A high school aquaintance of mine found me on Facebook and asked if I heard about the reunion coming up in two weeks. Coincidently, we'll be driving through the area the day after on our way back from a family Thanksgiving, so I'm very tempted to go. I just wish I knew who was coming so I knew if it was worth missing an evening with my family. Most of the people I hung out with either live out of the country or their family doesn't live in that area anymore.

What does this have to do with libraries? I guess Web 2.0, and word-of-mouth marketing. I'm a big fan of word-of-mouth marketing, but sometimes it's just not the best tool!
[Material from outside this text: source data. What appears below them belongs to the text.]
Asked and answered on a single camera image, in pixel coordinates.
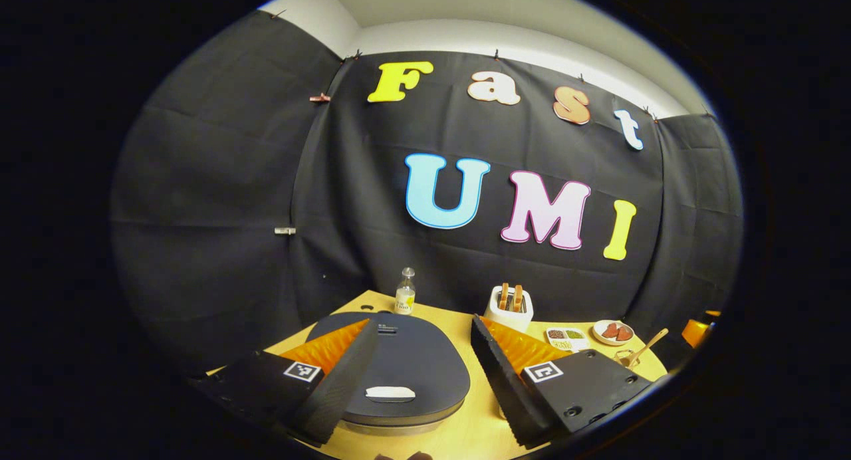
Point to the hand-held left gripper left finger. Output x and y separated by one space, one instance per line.
346 383

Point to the black backdrop cloth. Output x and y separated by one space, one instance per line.
213 181

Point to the white divided bean dish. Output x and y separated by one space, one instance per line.
555 334

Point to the copper cloth clip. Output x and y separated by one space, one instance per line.
320 98

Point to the dark grey rice cooker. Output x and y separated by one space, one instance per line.
412 363

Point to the small glass bottle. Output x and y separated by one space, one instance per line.
405 300

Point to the red meat piece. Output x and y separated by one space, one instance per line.
625 333
610 331

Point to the white toaster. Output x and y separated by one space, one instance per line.
508 320

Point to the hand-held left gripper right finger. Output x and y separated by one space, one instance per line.
505 393

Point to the wooden spoon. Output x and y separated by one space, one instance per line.
648 347

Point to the white round plate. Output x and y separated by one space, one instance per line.
598 339

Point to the toasted bread slice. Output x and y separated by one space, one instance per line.
504 296
517 298

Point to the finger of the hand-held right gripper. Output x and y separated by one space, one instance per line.
695 330

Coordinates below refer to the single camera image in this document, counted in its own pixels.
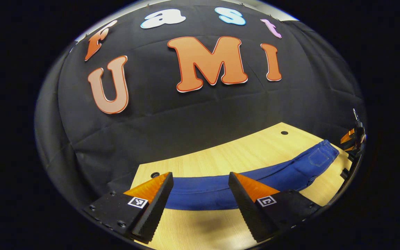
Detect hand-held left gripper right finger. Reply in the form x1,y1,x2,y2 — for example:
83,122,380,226
228,172,322,243

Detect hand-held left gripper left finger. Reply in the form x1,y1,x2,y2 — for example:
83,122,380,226
84,172,174,243

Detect blue jeans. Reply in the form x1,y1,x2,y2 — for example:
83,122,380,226
165,140,340,211

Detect black backdrop cloth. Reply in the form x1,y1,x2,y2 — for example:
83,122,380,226
34,0,366,209

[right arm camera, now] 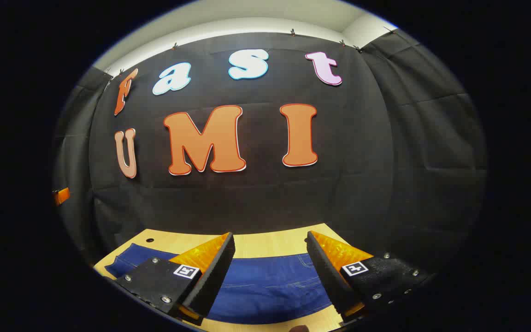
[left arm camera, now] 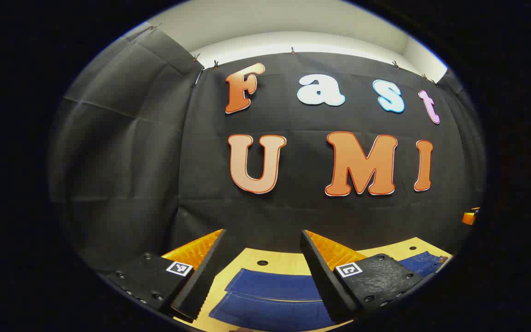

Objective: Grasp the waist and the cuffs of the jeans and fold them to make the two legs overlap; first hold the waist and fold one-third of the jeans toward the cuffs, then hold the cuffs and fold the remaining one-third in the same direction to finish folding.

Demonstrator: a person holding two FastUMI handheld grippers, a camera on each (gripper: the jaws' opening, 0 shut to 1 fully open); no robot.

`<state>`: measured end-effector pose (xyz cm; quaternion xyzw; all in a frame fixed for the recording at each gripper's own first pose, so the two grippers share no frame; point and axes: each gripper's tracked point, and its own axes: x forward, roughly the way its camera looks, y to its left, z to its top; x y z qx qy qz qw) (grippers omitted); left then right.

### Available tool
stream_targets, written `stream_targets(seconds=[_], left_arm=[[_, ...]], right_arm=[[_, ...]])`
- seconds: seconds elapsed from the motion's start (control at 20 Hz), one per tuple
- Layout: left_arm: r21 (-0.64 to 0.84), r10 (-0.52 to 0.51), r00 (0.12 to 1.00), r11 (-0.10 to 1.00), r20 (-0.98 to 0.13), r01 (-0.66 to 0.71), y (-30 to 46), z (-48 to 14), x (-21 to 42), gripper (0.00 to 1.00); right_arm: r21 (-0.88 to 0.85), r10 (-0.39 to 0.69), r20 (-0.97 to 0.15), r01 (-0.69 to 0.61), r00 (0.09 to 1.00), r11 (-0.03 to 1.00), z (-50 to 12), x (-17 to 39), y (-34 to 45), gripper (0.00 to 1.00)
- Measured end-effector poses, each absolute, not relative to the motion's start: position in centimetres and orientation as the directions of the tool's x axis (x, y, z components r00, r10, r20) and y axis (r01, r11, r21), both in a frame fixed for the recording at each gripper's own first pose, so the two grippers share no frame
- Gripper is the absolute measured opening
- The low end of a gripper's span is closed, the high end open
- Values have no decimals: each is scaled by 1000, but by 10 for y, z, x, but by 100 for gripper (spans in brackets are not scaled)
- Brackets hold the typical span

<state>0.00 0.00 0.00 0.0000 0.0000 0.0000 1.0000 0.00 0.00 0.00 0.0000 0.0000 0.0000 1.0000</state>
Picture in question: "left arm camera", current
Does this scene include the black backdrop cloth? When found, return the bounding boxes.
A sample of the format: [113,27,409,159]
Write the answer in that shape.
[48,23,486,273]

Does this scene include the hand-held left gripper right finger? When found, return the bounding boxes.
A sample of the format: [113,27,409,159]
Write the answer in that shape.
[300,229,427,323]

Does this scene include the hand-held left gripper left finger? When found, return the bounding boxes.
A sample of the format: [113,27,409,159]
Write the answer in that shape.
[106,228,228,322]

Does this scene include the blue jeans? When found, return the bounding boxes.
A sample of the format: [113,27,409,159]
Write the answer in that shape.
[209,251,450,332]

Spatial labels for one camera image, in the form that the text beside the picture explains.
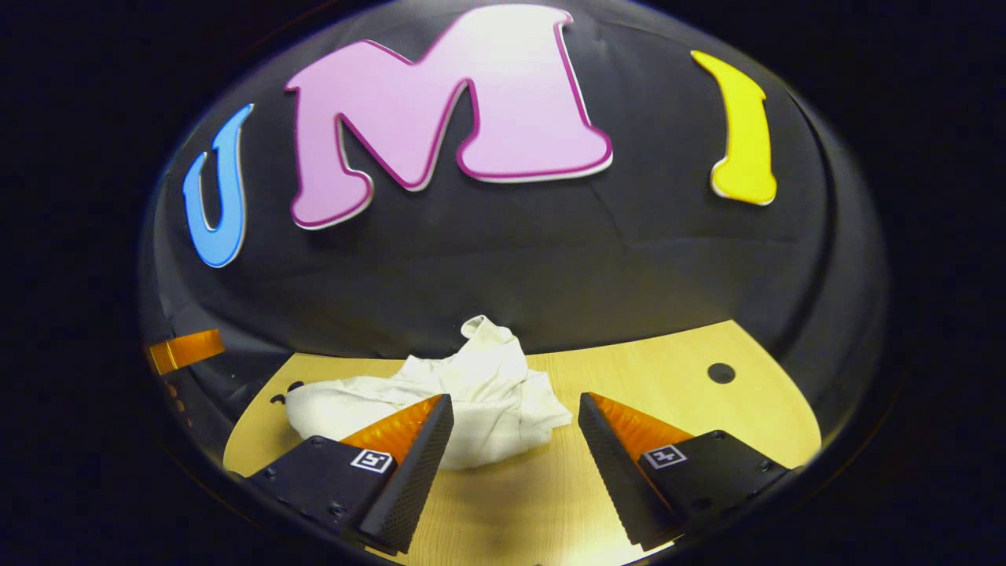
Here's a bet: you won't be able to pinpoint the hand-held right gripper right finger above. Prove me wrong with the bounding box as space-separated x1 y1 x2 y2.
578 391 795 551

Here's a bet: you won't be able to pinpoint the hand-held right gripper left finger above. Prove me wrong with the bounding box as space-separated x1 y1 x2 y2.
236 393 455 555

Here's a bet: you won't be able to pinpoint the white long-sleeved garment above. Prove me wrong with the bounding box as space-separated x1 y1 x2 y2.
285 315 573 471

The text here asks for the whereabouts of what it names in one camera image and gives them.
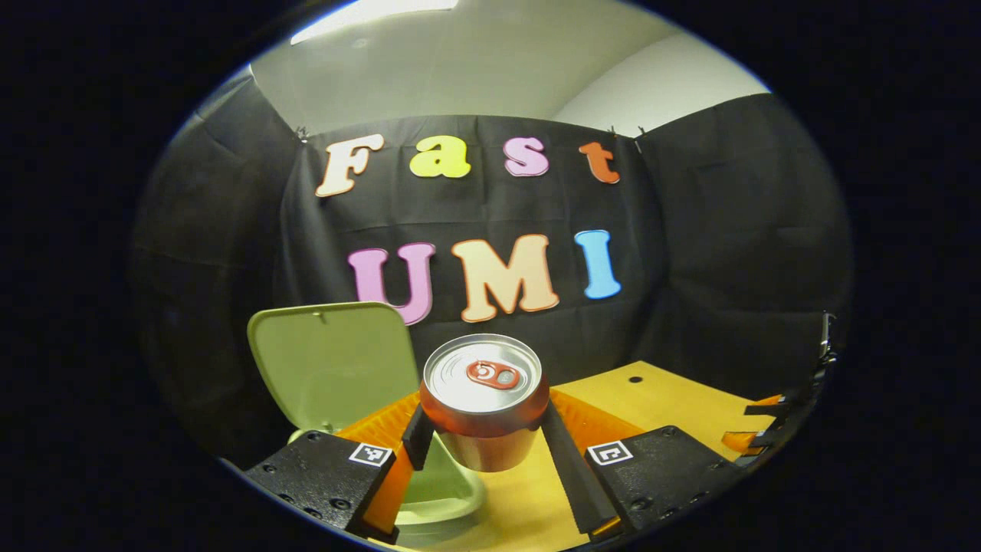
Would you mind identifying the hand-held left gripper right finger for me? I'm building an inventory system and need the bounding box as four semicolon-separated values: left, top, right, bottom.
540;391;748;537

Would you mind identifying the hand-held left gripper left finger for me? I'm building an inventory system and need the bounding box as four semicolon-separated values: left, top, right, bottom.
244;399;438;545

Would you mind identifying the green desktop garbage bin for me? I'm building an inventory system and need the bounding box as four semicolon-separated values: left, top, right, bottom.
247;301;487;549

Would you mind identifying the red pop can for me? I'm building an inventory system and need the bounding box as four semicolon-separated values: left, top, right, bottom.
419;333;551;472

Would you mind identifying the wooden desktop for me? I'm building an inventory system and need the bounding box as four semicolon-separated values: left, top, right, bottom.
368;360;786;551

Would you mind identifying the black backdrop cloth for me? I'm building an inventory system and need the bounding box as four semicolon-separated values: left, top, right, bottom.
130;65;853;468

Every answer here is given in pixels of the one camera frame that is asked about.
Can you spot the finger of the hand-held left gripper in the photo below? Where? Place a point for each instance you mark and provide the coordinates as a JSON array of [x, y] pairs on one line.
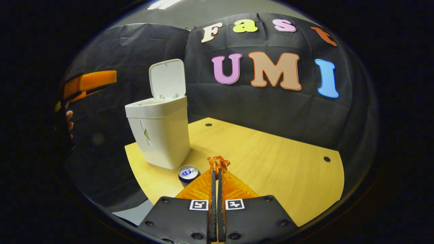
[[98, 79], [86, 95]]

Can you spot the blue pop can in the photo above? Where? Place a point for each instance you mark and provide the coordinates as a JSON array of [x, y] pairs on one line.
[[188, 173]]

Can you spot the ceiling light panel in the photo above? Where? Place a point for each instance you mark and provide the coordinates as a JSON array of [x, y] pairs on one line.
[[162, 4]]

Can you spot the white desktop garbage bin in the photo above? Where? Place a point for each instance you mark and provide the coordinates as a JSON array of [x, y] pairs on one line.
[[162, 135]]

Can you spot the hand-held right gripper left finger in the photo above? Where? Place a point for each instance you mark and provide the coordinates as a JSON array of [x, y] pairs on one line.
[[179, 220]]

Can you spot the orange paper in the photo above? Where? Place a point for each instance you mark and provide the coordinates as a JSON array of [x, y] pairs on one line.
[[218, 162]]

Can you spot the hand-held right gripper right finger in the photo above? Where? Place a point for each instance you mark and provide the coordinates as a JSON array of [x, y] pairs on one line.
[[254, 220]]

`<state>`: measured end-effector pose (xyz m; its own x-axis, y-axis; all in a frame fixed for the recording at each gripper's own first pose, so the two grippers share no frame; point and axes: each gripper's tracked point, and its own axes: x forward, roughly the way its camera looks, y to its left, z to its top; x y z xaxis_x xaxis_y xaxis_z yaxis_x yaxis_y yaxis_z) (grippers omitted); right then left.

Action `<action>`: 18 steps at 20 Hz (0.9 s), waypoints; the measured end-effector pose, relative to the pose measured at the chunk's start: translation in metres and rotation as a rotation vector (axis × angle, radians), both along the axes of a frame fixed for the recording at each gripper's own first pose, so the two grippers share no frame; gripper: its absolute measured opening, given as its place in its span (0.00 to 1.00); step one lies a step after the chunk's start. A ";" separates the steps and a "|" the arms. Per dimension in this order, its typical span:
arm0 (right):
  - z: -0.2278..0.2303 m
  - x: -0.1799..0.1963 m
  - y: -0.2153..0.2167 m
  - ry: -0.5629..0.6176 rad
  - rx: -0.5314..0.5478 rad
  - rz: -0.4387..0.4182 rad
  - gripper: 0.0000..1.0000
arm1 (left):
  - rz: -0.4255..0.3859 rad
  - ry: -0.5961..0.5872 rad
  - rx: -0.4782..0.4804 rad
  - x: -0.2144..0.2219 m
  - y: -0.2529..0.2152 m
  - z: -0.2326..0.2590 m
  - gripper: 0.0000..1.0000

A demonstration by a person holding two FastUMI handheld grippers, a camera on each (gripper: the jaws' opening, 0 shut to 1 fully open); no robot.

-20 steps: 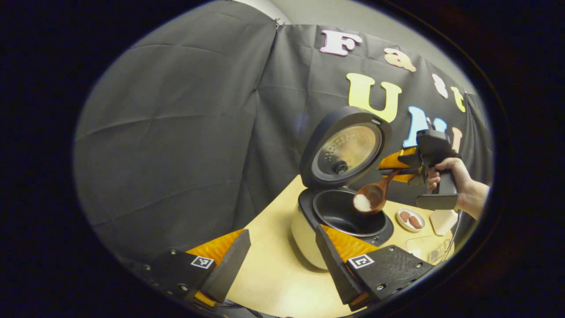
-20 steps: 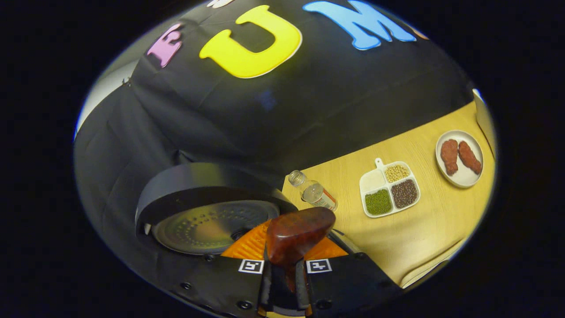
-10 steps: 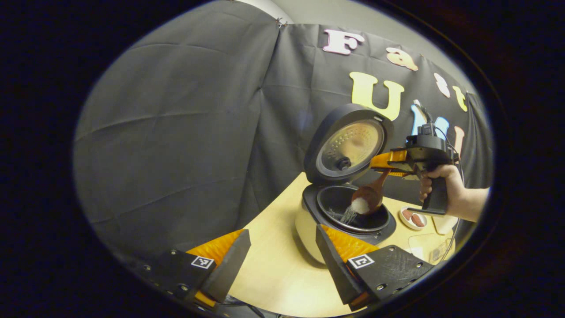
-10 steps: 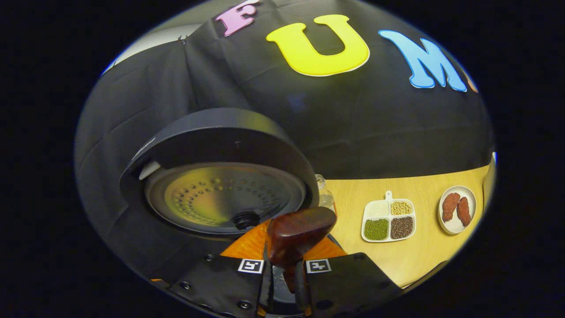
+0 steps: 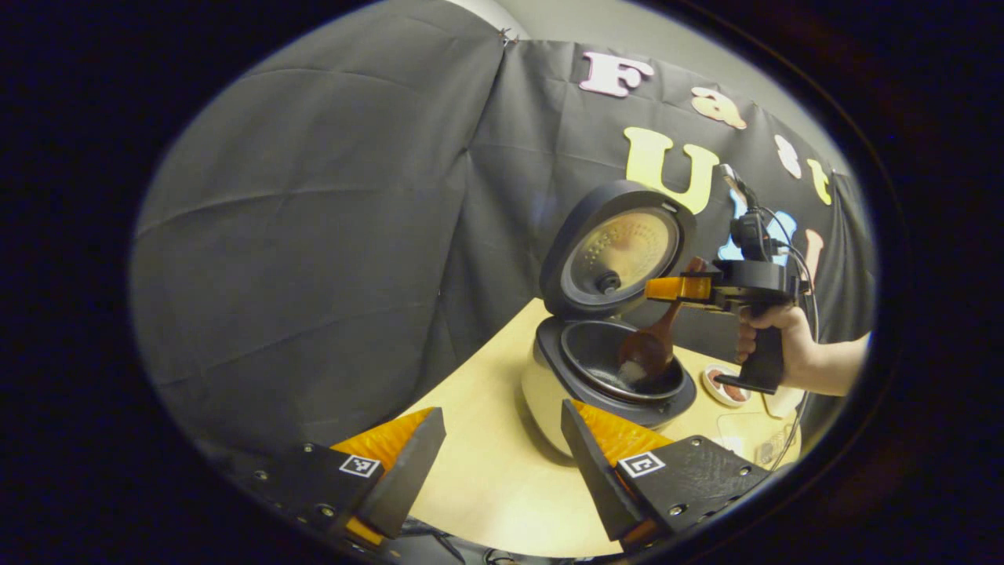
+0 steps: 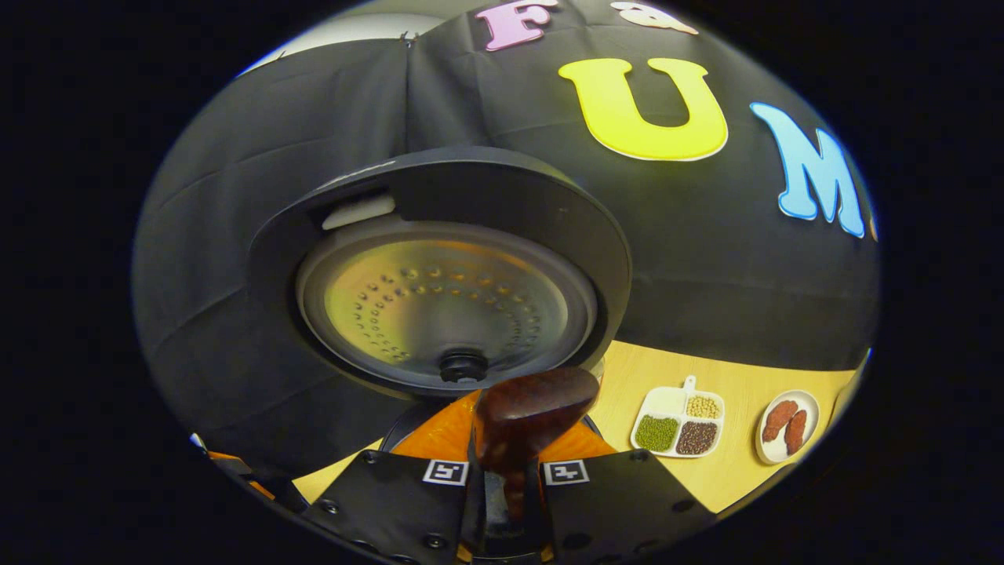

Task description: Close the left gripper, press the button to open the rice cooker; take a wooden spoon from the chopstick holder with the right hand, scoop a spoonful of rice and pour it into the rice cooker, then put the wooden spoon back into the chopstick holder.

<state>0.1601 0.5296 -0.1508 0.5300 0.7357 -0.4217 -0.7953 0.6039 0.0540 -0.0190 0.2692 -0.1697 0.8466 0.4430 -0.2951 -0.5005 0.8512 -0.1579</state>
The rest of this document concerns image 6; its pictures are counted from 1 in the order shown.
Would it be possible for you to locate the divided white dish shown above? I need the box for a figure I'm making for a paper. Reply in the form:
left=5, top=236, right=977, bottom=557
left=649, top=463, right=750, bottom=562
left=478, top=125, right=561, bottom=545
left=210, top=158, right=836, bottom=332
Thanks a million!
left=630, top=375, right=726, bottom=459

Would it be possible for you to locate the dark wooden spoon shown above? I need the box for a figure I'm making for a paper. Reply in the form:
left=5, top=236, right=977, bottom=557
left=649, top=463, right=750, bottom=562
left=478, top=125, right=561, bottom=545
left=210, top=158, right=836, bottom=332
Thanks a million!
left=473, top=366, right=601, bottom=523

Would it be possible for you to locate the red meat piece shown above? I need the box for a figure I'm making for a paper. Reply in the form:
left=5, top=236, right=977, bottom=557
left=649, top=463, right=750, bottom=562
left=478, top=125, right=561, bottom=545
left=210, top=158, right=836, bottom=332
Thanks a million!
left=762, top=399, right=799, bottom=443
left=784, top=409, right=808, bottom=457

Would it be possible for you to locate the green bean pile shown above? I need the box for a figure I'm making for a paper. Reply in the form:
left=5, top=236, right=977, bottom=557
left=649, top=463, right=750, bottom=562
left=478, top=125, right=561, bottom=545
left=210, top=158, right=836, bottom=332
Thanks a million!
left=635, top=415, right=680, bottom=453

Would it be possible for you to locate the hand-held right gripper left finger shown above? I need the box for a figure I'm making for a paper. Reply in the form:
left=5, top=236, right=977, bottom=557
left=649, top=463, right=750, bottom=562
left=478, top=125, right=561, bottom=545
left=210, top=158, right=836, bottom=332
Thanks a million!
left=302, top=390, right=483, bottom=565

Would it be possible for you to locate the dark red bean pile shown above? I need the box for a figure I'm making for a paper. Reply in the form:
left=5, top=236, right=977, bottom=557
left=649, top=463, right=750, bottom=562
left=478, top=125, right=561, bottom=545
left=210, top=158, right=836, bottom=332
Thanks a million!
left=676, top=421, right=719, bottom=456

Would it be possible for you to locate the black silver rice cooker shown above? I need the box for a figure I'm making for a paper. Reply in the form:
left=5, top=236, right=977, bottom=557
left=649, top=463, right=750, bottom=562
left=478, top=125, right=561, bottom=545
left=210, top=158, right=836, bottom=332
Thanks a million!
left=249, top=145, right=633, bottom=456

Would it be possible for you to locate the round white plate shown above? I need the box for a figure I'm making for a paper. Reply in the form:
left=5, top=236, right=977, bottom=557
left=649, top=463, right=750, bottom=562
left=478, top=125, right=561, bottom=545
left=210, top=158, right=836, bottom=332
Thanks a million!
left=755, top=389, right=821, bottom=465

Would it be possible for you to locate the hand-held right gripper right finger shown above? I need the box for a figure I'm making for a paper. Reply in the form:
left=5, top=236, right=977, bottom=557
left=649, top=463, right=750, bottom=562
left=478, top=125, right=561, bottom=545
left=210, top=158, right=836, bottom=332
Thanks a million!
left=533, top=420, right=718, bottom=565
Thursday, November 13, 2008

Citation, citation, citation

I've been working with the head of the Writing Center for a while now preparing for a presentation we were going to give our faculty on the citation tutorial we created. Both of us have been really nervous, not so much about the public speaking as about the actual content. We don't have the be-all-and-end-all answer, no one does.

I think might have done things in a slightly different order than Shanna expected (oops), but everything went very smoothly. The reception we got was better than either of us could have expected and we nailed the timing (something we have both had issues with in the past. We had ten minutes of questions and discussion after our official presentation. We got lots of cheering for the actual tutorial, but also great compliments on the actual presentation. One professor said it was the most useful teaching effectiveness lunch so far this year, and when I got back to my desk I had an e-mail from another professor saying:

Thanks for the great presentation on citing and the demonstration of the online tutorial. I gained several ideas that I can immediately implement in my W courses. Excellent work!

I think we can both write off the day as a huge success. Though it makes me feel like my work today is done and that I should be able to go home now!

Wednesday, November 12, 2008

Bonding with students over vampires

I've been amazed in the last two weeks how much I can bond with (female) students over the Twilight books. One of our student workers was lamenting about not having a car to drive to the mall for the midnight movie premier. I told her I was happy to drive if I could have some people to go with. So she's found at least one other person who wants to come, and now I don't have to go alone. My husband actually wants to see this movie, but he's not geeky enough to want to go at midnight. I'm in it as much for the cultural experience as anything else, I had such a great time at the last Harry Potter premier. But I did buy my "All Star Vampire Baseball League" shirt which arrived yesterday.

Colleges paying for public libraries?

Here's an interesting library story... Worchester (Mass.?) wants to ask local colleges to help pay for the public libraries. This seems ridiculous to me, though I was very disappointed to see how short the article was. There was a study that showed the city spent $1.5 million responding to local colleges and fraternities... how much of that was library services? I rarely used the public libraries when I was in undergrad or grad school, and I think very, very few of our students use the local public library even for its excellent (and free) movie collection, and it's only a block and a half from campus!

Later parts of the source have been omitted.